Otro año más, llego a la cena de Nochebuena con una promesa firme: disfrutar, comer tranquilo y no corregir a nadie en voz alta. Ni siquiera a mi cuñado, que cree saber de todo y no duda en sentar cátedra incluso sobre ortografía, aun sabiendo que no solo es mi fuerte, sino lo que me da de comer.
Su despliegue verborreico empieza por la palabra Nochebuena.
—Yo lo escribo separado, que así se entiende mejor lo buena que es esta noche, ¡ja, ja, ja! ¿O no, cuñado?
Se entiende, sí, pero se prefiere todo junto. Y lo mismo ocurre con Nochevieja. Por muy festiva que sea la noche, mejor junto que separado. Aun así, me encojo de hombros, sonrío y me como un canapé de un bocado.
Lo siguiente que surge es la conversación sobre los Reyes Magos y, cómo no, decide sacar a relucir de nuevo su opinión (que no es lo mismo que conocimiento, pero, eh, quién soy yo para llevarle la contraria a mi cuñado cuando se empeña en personificar la definición de necio). Aquí no hay margen para la discusión: se escriben con mayúscula inicial porque nos referimos a personajes concretos, no a reyes cualesquiera ni a magos genéricos. Mi cuñado, a pesar de todo, es capaz de desafiar ya no solo la ortografía, sino la lógica del lenguaje: dice que él prefiere escribir Reyes Majos, porque para él son majísimos. Me meto otro langostino en la boca y pienso que hasta Juan Ramón Jiménez se revolvería en su tumba.
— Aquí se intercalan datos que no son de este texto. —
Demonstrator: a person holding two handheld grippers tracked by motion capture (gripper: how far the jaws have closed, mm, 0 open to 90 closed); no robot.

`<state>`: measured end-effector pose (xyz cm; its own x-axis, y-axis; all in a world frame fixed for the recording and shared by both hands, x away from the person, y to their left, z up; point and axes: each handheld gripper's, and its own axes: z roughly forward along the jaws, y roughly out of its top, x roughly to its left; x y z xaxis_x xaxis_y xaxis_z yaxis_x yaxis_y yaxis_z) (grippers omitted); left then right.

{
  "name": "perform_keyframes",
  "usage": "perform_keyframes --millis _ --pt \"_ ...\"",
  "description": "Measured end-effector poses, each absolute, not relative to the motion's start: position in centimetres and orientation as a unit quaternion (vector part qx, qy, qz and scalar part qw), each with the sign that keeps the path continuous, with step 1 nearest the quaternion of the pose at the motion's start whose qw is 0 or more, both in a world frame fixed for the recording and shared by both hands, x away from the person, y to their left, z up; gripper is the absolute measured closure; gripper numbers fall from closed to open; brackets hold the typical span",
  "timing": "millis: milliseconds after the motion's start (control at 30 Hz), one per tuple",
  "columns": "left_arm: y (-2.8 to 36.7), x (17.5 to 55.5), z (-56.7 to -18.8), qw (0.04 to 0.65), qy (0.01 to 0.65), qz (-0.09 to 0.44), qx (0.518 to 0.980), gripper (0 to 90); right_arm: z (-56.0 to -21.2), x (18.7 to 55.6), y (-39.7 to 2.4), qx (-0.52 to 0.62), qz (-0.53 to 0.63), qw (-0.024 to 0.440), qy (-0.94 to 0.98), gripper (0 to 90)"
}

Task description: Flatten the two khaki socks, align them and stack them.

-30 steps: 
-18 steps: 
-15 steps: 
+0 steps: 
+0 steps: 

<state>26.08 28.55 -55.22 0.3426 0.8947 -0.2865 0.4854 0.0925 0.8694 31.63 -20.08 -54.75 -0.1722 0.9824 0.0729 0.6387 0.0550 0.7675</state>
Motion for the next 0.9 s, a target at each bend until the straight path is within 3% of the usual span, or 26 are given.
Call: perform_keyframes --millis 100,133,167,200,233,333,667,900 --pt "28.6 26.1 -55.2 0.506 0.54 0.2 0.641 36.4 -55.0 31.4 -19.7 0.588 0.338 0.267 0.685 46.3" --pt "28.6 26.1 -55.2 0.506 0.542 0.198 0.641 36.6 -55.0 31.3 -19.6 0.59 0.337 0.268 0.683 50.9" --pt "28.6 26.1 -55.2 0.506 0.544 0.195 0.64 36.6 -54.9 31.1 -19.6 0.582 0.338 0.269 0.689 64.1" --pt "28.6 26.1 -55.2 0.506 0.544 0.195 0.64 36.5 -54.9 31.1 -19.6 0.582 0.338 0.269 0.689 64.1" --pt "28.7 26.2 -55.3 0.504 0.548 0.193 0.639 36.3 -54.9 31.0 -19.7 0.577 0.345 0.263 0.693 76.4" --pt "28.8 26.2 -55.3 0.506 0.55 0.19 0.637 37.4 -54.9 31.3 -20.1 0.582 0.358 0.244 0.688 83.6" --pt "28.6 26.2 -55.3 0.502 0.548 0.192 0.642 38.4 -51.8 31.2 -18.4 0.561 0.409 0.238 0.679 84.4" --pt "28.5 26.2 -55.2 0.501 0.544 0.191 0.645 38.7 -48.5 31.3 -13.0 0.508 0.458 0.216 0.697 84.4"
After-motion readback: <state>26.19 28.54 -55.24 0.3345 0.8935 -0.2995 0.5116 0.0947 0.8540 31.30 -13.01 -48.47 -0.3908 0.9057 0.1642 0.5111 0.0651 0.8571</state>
Cómo no, la velada no puede terminar sin que mi cuñado comparta su criterio sobre las fórmulas de felicitación.
—Yo siempre pongo Felices Fiestas, en mayúscula, que queda más bonito.
No. Las fórmulas de felicitación como felices fiestas solo llevan mayúscula inicial cuando corresponde por contexto o cuando funcionan como título. Escribirlo todo en mayúsculas no transmite más cariño ni importancia; solo desconocimiento.
Esta vez, recurro al turrón de chocolate y acabo masticando a dos carrillos hasta que parezco más un hámster que un señor.
Os preguntaréis por qué no corrijo a mi cuñado; sencillamente, porque no se puede corregir lo incorregible. Soy de la opinión de que elegir las batallas también forma parte del oficio. Saber cuándo intervenir y cuándo dejar pasar algo no resta valor a la ortografía ni a nuestro trabajo; al contrario, demuestra criterio, pues corregir no consiste en ganar discusiones en la sobremesa, sino en cuidar los textos cuando toca, en el lugar adecuado y con un propósito claro.
A veces, el verdadero milagro ortográfico es disfrutar de la cena y seguir creyendo —muy firmemente— que las palabras merecen atención y que la forma importa tanto como el fondo. Aunque esa noche optemos por no decir nada.
Felices fiestas. Así, sin más mayúsculas que las necesarias.